▶ [Given data]

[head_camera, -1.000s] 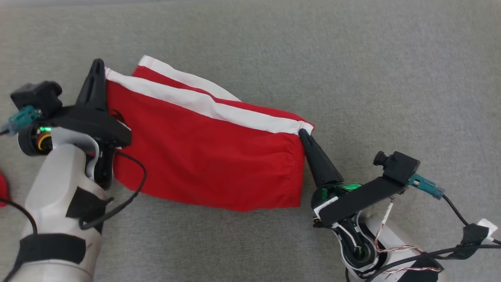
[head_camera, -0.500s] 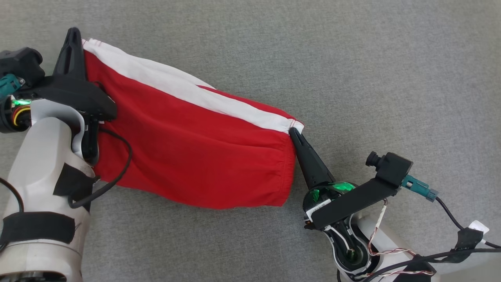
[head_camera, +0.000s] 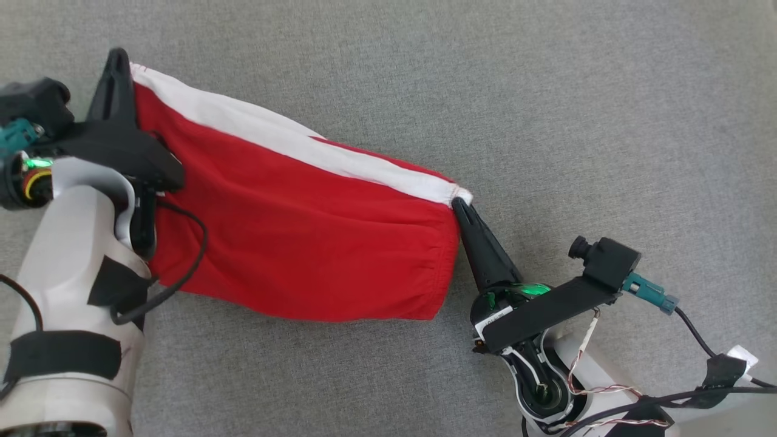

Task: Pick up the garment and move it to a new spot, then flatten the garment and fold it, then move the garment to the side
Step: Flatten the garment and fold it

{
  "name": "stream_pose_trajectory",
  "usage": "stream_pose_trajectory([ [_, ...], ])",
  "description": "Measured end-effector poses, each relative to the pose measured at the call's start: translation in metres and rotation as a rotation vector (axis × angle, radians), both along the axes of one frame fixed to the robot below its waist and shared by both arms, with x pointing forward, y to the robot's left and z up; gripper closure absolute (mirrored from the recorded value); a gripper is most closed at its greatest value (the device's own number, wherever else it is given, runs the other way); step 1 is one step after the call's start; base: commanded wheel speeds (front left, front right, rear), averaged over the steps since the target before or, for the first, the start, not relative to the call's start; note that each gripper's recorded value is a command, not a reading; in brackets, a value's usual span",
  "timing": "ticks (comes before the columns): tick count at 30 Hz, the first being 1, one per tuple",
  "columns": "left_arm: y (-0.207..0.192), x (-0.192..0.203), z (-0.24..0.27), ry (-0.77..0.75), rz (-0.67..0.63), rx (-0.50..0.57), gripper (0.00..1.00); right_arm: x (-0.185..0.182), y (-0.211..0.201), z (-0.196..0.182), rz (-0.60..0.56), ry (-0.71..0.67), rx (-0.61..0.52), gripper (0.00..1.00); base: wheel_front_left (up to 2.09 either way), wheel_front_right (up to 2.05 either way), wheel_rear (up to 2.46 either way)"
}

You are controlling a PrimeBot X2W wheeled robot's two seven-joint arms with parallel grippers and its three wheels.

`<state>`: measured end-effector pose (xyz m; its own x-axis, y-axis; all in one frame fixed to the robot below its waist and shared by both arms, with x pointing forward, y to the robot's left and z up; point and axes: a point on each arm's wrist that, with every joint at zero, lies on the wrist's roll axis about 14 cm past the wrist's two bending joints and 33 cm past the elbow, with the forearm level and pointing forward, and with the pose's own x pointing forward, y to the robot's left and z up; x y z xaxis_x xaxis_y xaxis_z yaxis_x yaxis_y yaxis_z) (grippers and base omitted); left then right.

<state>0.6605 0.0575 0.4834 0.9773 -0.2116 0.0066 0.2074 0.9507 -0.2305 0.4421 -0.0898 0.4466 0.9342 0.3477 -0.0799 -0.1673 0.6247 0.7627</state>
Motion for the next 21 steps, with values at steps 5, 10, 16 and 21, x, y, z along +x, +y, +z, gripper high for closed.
stream_pose_trajectory([
  [5,0.001,-0.002,0.009,-0.021,-0.001,-0.005,0.0,0.0,-0.002,0.001,-0.003,-0.008,-0.017,0.0,0.0,0.0,0.0],
  [10,0.01,-0.009,0.013,-0.037,0.017,-0.003,0.0,0.0,-0.008,-0.001,-0.021,-0.015,-0.052,0.0,0.0,0.0,0.0],
  [16,0.016,-0.023,0.014,-0.036,0.01,0.016,0.0,-0.003,-0.035,-0.001,-0.088,-0.044,-0.163,0.0,0.0,0.0,0.0],
  [21,0.022,-0.041,0.009,-0.017,0.005,0.034,0.0,-0.009,-0.057,0.004,-0.116,-0.104,-0.34,0.0,0.0,0.0,0.0],
])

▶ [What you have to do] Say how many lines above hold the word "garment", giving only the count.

▶ [Solution to the exercise] 2